Dalle glorie di Carlo III alla caduta di Francesco II: cosa fu realmente il Regno dei Borboni

La storia del Sud Italia sotto i Borboni è complessa e spesso fraintesa, tra mito neoborbonico e narrazione unitaria dell’italianità. Originariamente, il territorio meridionale era costituito dal Regno di Sicilia, fondato dai Normanni nell’XI secolo. Alla fine del XIII secolo, a seguito della rivolta dei Vespri, la Sicilia passò sotto il controllo degli Aragonesi, e contemporaneamente nacque il Regno di Napoli, che rappresentava la porzione continentale meridionale del regno. Curiosamente, in latino il Regno di Napoli era definito “Regno di Sicilia oltre il faro”, in riferimento al faro di Messina, a indicare la sua posizione rispetto all’isola.

Dopo quasi due secoli di vicereame spagnolo, nel 1734 Carlo III di Borbone giunse a Napoli e rese autonomi il Regno di Napoli e il Regno di Sicilia, ponendo le basi per una dinastia capace di governare direttamente i propri territori. Pur appartenendo alla stessa dinastia, per tutto il Settecento e fino all’occupazione francese, i Borboni regnarono sui due regni in unione personale, mantenendo identità e amministrazioni separate. Carlo III promosse riforme amministrative e fiscali, sostenne lo sviluppo delle arti e delle scienze, e lasciò un’impronta culturale duratura con la costruzione della Reggia di Caserta e l’inaugurazione del Teatro di San Carlo, simboli della sua ambizione culturale e politica. Tuttavia, il suo governo era autoritario e molte riforme non raggiungevano le classi più povere.

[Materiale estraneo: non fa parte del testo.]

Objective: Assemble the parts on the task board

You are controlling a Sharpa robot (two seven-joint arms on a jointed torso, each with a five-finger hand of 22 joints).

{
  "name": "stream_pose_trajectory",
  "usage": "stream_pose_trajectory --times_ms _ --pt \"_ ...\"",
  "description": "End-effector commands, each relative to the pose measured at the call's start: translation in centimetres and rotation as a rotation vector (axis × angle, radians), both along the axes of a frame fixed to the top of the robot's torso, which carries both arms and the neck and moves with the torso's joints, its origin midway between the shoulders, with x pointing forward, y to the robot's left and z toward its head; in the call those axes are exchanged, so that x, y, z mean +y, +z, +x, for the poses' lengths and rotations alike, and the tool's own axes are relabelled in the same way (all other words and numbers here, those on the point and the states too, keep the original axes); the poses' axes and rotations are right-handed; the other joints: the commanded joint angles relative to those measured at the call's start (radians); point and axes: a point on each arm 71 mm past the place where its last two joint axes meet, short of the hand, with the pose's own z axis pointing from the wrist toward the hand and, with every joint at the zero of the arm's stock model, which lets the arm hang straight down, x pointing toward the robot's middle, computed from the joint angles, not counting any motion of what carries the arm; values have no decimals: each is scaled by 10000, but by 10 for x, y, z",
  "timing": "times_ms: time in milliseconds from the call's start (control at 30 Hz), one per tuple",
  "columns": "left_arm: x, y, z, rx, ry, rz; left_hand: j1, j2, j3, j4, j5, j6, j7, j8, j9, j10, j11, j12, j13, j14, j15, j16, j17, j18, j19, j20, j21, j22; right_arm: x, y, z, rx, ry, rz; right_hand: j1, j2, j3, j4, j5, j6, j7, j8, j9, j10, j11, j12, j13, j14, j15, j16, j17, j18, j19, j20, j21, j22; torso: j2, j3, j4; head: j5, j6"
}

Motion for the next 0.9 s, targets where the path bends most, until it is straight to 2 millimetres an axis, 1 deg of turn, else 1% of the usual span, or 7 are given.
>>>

Ferdinando IV, succeduto a Carlo III, dovette affrontare le sfide poste dalle guerre napoleoniche e dalle tensioni sociali interne. Mantenne la continuità culturale e dinastica, ma senza modernizzare significativamente la società né ridurre le profonde disuguaglianze. I suoi successori, Francesco I e Ferdinando II, alternarono politiche di sviluppo infrastrutturale e amministrativo a governi autoritari, accentuando la repressione dei moti liberali e isolando ulteriormente il regno dalle spinte riformiste europee.


Bandiera del Regno delle Due Sicilie 

Solo con il ritorno a Napoli e la Restaurazione, nel 1815, i due regni furono formalmente uniti nel Regno delle Due Sicilie, e Ferdinando IV assunse il titolo di Ferdinando I, segnando simbolicamente la nascita di uno stato unificato del Sud. Questo dettaglio di numerazione dinastica sarebbe stato in seguito utilizzato dai detrattori del nuovo Regno d’Italia: Vittorio Emanuele II, infatti, non adottò la numerazione coerente con la tradizione dei precedenti regni italiani, ma mantenne quella del Regno di Sardegna, dando modo a molti di sostenere che nel 1861 più che un’unità vi fosse stata un’annessione dei regni italiani al Piemonte.

Francesco II, ultimo re borbonico, salì al trono in un contesto di crescente instabilità: i suoi tardivi tentativi di modernizzazione non poterono fermare l’avanzata di Garibaldi e l’annessione al nascente Regno d’Italia nel 1861, che sancì la fine della dinastia.

Il bilancio complessivo del periodo borbonico mostra un regno capace di luci straordinarie, come lo sviluppo culturale, artistico e l’autonomia politica conquistata dopo secoli di vicereame, ma anche di ombre profonde: rigidità autoritaria, arretratezza economica e sociale e incapacità di modernizzare realmente la società. La realtà storica, più complessa del mito neoborbonico, racconta di un Sud pieno di contraddizioni, tra grandezza culturale e fragilità politica ed economica, e offre chiavi interpretative fondamentali per comprendere le tensioni legate all’unificazione italiana.